According to Wilkie, Grafana Labs' solution is to make its cloud more attractive. It has an on-premises version, but features such as adaptive metrics and logs are only available in the cloud. Wilkie says customers find it more cost-effective to use Grafana Labs' cloud for many applications than try to roll their own - well, he would, we guess.
Which brings us to how Grafana Labs remains a viable business and how it decides which services to make open source and which to keep proprietary.

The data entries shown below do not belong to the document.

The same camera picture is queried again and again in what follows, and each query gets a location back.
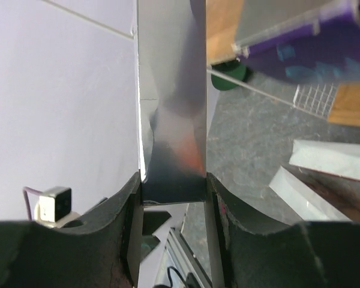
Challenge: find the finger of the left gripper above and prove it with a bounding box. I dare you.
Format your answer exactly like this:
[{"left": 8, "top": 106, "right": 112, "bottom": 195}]
[{"left": 140, "top": 211, "right": 172, "bottom": 261}]

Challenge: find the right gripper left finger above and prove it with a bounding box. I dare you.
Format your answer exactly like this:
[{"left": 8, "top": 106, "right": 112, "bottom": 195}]
[{"left": 0, "top": 173, "right": 143, "bottom": 287}]

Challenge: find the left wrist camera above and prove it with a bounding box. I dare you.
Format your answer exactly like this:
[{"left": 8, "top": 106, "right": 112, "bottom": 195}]
[{"left": 34, "top": 187, "right": 80, "bottom": 228}]

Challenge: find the silver red box front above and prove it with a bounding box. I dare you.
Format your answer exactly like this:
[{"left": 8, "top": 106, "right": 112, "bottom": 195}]
[{"left": 269, "top": 166, "right": 360, "bottom": 222}]

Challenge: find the silver red box rear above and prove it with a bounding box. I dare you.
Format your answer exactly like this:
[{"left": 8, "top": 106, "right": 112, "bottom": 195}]
[{"left": 289, "top": 140, "right": 360, "bottom": 181}]

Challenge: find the silver Protefix toothpaste box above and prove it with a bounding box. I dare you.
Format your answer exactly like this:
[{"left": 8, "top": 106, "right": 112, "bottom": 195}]
[{"left": 136, "top": 1, "right": 207, "bottom": 205}]

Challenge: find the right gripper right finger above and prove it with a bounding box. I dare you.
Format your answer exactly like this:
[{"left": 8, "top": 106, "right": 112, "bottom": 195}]
[{"left": 205, "top": 173, "right": 360, "bottom": 287}]

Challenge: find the purple RiO toothpaste box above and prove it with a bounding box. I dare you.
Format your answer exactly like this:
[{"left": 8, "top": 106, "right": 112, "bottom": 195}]
[{"left": 233, "top": 1, "right": 360, "bottom": 84}]

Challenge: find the white wire wooden shelf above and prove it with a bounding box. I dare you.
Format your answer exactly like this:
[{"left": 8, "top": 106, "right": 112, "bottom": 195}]
[{"left": 41, "top": 0, "right": 360, "bottom": 130}]

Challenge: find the silver red box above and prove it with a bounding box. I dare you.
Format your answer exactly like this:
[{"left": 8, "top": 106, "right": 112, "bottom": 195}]
[
  {"left": 289, "top": 140, "right": 360, "bottom": 181},
  {"left": 269, "top": 166, "right": 360, "bottom": 222}
]

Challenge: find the aluminium floor rail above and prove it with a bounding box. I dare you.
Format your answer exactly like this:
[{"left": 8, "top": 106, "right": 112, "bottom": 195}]
[{"left": 166, "top": 228, "right": 212, "bottom": 287}]

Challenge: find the black green cap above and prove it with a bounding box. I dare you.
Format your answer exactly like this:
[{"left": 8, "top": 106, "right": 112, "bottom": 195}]
[{"left": 210, "top": 61, "right": 247, "bottom": 91}]

... people are more critically looking at cloud economics and realizing that a lot of SaaS and Infrastructure-as-a-Service is just not viable from a cost perspective
Wilkie explains: "We call it the 'sniff test.' If a feature is going to be generally usable by a very large group of people, we will make it open source; if it only appeals to a small group of enterprises or large organizations, then we'll consider keeping it as a commercial differentiation."
He provides an example: "Grafana has 200-plus data sources, where you can connect Grafana to pretty much anywhere, and 170-ish are open source. Thirty of them are commercial integrations that we sell as part of Grafana Enterprise.
"A good example of a commercial integration would be with Datadog. One of our most popular enterprise data sources is our Datadog one. If you're paying Datadog to store your metrics and you want to visualize them in Grafana, you can pay us some money as well! It seems like a fair exchange of value."
Wilkie also cites Grafana's open source projects. A customer can build solutions with them, but, echoing comments made to El Reg by Kelsey Hightower, Grafana would be more than happy to sell them a managed service, requiring a credit card to get rolling in minutes. ®
Editor's note: This article was updated to add more detail about the BPF-based Linux kernel bug that CrowdStrike ran into prior to the global meltdown on Windows.